Heathcliff, heartbroken after a lifetime of abuse by her family, decides, fuck this, and leaves. We don’t know where, but it is speculated by everyone else that it is off to war.
Comes back years later with a small fortune and nothing but revenge on his mind. Tells them in a very Shakespearean manner that he intends to ruin them all, and the rest of the book is him doing that.
And somehow remaining the best person of the lot.
Like, Hindley at one point, sloppy English drunk, barks at Heathcliff for some non-sense, SHOOTS at him, like with a gun, in the house, BAM, misses, because sloppy English drunk, and Heathcliff is like: there there, drunk man, it is ok, let me take you back up to bed.
I mean, it is because he wants Hindley to suffer, but still.
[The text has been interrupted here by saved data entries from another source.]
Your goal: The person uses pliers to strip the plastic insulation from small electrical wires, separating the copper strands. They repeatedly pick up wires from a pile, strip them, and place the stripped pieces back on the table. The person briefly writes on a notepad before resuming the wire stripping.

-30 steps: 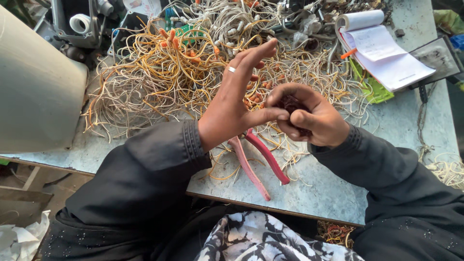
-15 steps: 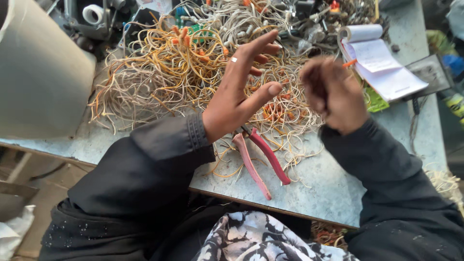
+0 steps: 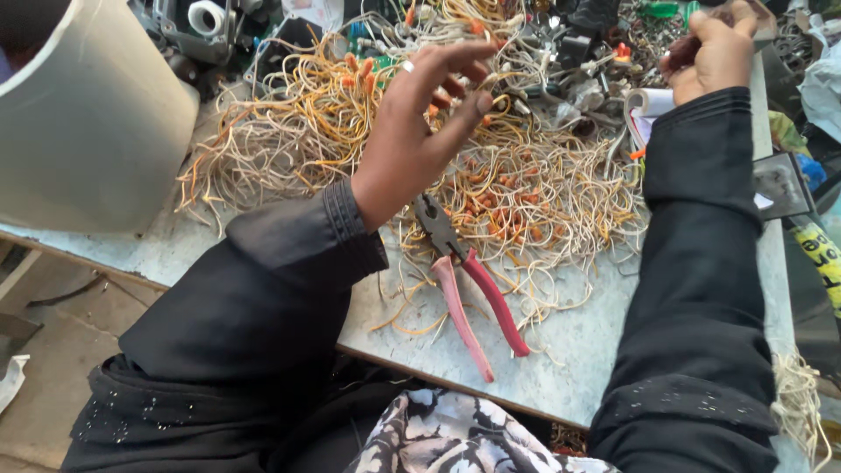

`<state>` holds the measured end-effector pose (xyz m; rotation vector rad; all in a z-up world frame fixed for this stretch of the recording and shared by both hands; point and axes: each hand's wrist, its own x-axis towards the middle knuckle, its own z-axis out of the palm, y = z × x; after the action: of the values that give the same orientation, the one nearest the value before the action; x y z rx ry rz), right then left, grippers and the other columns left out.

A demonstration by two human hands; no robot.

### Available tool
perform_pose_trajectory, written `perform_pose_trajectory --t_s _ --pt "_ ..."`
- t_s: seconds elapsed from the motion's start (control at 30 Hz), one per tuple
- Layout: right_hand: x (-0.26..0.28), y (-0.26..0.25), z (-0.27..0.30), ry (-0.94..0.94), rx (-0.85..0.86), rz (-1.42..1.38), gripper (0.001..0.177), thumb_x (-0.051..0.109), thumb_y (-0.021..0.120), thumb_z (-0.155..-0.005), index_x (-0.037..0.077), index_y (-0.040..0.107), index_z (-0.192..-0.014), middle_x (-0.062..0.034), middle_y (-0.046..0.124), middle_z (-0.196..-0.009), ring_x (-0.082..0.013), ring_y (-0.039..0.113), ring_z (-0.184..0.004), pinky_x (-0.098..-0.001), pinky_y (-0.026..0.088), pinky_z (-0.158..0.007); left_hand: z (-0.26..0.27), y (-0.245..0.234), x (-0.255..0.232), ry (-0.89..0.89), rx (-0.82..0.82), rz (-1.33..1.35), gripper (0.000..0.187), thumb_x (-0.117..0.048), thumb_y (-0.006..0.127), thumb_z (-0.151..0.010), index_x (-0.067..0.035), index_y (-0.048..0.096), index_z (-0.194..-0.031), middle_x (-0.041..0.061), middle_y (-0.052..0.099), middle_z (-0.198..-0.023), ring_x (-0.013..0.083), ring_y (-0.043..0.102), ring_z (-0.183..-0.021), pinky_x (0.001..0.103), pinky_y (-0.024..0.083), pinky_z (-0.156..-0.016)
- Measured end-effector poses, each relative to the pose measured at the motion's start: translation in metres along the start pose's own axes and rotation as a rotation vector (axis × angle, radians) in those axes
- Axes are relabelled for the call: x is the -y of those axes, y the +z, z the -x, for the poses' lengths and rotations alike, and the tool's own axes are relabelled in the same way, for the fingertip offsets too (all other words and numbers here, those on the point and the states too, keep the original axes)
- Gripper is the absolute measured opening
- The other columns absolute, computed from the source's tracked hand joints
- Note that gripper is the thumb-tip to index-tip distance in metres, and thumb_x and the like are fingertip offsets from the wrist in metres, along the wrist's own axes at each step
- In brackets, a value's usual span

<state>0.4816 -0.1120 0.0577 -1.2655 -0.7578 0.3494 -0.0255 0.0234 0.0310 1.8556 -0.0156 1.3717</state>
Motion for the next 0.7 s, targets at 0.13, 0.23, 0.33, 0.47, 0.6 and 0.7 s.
perform_pose_trajectory --t_s 0.13,0.23,0.33,0.47,0.6,0.7 --pt "-0.008 0.007 -0.005 0.113 0.014 -0.131 0.076 -0.005 0.060 -0.105 0.029 0.016 -0.157 -0.0134 0.062 -0.125 -0.0320 0.069 -0.108 -0.0705 0.056 -0.094 0.000 0.002 0.001 0.012 0.078 -0.111 0.038 -0.013 0.074 -0.104 -0.016 0.060 -0.139 0.003 0.068 -0.119 0.0166 0.067 -0.111 0.033 0.054 -0.094" --pt "0.003 0.035 0.013 0.087 -0.071 0.126 0.074 -0.002 0.063 -0.096 0.023 0.024 -0.153 -0.0092 0.065 -0.124 -0.0255 0.071 -0.109 -0.0614 0.051 -0.090 0.001 0.000 0.015 0.037 0.167 -0.210 0.030 -0.011 0.074 -0.101 -0.015 0.065 -0.130 0.002 0.073 -0.113 0.0196 0.068 -0.107 0.039 0.048 -0.102" --pt "0.030 0.084 0.045 -0.235 0.225 0.304 0.046 -0.001 0.063 -0.098 0.009 0.046 -0.140 -0.0100 0.067 -0.122 -0.0203 0.068 -0.107 -0.0434 0.050 -0.090 0.001 0.000 0.034 -0.003 0.298 -0.268 0.023 -0.010 0.073 -0.100 -0.016 0.070 -0.121 0.002 0.076 -0.113 0.0201 0.070 -0.106 0.041 0.048 -0.106" --pt "0.070 0.153 0.109 -0.166 0.485 0.669 0.015 0.009 0.066 -0.100 0.000 0.071 -0.111 -0.0039 0.074 -0.100 -0.0092 0.071 -0.086 -0.0203 0.052 -0.073 0.010 0.001 0.047 0.048 0.327 -0.493 0.041 -0.006 0.075 -0.088 -0.011 0.069 -0.128 0.008 0.073 -0.121 0.0316 0.062 -0.117 0.044 0.047 -0.105" --pt "0.075 0.216 0.163 -0.467 0.795 1.131 0.025 0.022 0.082 -0.094 0.003 0.075 -0.109 -0.0118 0.071 -0.100 -0.0225 0.071 -0.088 -0.0356 0.056 -0.076 0.012 -0.007 0.050 0.087 0.277 -0.635 0.056 -0.003 0.071 -0.074 -0.006 0.067 -0.129 0.014 0.071 -0.127 0.0400 0.056 -0.116 0.047 0.045 -0.101" --pt "0.062 0.239 0.193 -0.588 0.729 1.299 0.023 0.022 0.084 -0.090 0.005 0.073 -0.099 -0.0109 0.070 -0.096 -0.0286 0.070 -0.089 -0.0407 0.056 -0.077 0.009 -0.011 0.047 0.096 0.206 -0.602 0.046 -0.005 0.073 -0.082 -0.007 0.069 -0.127 0.015 0.069 -0.122 0.0375 0.058 -0.114 0.046 0.046 -0.100"
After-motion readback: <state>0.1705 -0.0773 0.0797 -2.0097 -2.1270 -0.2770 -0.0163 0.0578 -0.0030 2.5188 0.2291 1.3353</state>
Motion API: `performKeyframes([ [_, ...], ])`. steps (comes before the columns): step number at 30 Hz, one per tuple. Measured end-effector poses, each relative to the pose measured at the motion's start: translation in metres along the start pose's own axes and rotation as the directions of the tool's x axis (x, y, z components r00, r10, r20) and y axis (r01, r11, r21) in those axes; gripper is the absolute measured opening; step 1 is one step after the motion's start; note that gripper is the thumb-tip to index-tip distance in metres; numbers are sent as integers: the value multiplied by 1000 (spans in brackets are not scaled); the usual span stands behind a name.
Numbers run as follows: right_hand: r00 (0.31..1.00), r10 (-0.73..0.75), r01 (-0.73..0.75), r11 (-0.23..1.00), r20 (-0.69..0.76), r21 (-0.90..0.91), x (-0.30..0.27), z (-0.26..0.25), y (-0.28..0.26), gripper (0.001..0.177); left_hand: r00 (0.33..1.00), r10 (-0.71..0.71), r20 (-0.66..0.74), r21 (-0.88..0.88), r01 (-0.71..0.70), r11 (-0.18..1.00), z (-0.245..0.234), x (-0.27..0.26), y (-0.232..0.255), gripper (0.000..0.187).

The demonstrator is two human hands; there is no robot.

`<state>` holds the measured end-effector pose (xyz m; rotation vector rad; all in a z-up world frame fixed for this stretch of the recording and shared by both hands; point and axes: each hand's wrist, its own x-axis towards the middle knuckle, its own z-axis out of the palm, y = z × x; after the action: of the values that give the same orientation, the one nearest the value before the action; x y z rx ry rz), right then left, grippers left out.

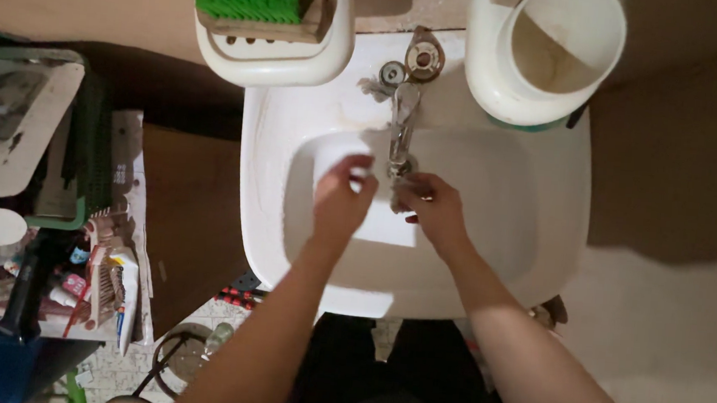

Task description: The person cleans and repairs a faucet using steel wool.

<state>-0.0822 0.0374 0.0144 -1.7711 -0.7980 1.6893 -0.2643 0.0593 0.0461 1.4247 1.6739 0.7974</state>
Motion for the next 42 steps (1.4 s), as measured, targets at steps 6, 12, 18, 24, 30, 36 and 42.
performKeyframes([
  [6,994,83,-84,996,-77,-2,-26,-9,-7,43,957,266,-113,262,-229,937,-6,74,45,54],
  [12,990,108,-105,994,-89,41,-24,-23,17,45,959,284,15,519,-250,817,-2,101,52,26],
  [18,992,57,-54,998,-112,33,-26,-24,15,44,935,333,-124,332,-277,902,-13,90,48,9],
  [24,974,-131,149,985,-182,87,-30,-12,0,43,957,272,-101,134,-257,957,-32,63,58,13],
  [30,917,-341,360,931,-207,60,-74,3,-88,39,954,292,-67,-26,-295,955,-59,8,97,17],
  [36,826,-502,536,840,-256,84,-89,11,-111,37,950,306,-65,-144,-312,939,-85,-34,140,19],
  [42,811,-497,542,837,-308,77,-120,7,-134,36,937,347,-52,-184,-350,918,-102,-40,178,19],
])
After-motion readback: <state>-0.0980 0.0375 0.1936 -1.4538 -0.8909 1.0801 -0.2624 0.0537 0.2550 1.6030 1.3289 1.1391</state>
So, the book, which was to be called Wuthering Nights if you must know, and you must know, because that title is rad, was going to pick up in the next-gen era, when Heathcliff is forcing the children to marry because then at least someone will be happy in all this mess… which is not what happens, of course.
So instead of awkward family drama, we drop in zombies. They attack the Heights, and Heathcliff realizes that Kathy 2 is all he has left of Kathy, and by God she’s going to survive this.
I’d even figured out how to get the zombies into the mix.
Of course, I suspect you know where this is going. Shortly there after a certain book called Pride and Prejudice and Zombies was released. There are differences, naturally. PPZ is more light hearted, and intermixed the story inside the original text. I had planned to write a sorta stand-alone retelling of the end of the book. I had also thought to keep it serious and more in the style of the original.
But, as these stories go, as PPZ was announced, my desire to write Wuthering Nights had left. I do not know if the original conversation that sparked the idea came from the ether, or if one of the booksellers had heard about PPZ’s upcoming release.
I do know that Heathcliff would have survived a zombie outbreak.